→ PROBLEM REQUIREMENTS
Give again every line from the one with "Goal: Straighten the" through the last line of the data, exactly, and leave out the lines before it.
Top of DATA PROVIDED
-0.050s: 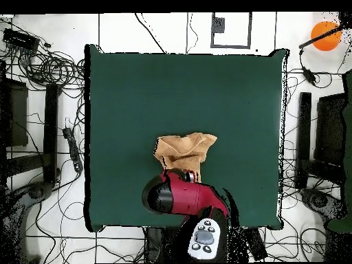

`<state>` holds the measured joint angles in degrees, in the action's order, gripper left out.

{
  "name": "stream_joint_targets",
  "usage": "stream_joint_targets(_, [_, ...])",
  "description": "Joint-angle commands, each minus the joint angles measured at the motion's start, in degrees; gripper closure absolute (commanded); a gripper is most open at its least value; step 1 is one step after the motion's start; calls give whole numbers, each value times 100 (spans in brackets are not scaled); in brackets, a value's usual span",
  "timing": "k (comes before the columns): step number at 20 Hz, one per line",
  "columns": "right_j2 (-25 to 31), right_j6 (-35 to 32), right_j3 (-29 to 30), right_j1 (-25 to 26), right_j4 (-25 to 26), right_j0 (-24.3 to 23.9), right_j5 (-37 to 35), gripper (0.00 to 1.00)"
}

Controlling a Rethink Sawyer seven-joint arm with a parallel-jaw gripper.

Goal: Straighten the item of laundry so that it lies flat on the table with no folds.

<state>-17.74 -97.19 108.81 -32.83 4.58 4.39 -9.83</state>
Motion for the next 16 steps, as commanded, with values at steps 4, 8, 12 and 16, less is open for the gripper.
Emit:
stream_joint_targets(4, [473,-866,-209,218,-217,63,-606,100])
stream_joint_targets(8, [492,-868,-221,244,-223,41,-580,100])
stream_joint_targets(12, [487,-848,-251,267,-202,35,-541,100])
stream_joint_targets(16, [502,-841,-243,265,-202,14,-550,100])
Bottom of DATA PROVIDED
→ ANSWER BOX
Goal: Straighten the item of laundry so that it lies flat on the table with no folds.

<state>-17.74 -97.19 108.81 -32.83 4.58 4.39 -9.83</state>
Motion for the next 16 steps, as commanded, with values at steps 4, 8, 12 and 16, less is open for the gripper.
Emit:
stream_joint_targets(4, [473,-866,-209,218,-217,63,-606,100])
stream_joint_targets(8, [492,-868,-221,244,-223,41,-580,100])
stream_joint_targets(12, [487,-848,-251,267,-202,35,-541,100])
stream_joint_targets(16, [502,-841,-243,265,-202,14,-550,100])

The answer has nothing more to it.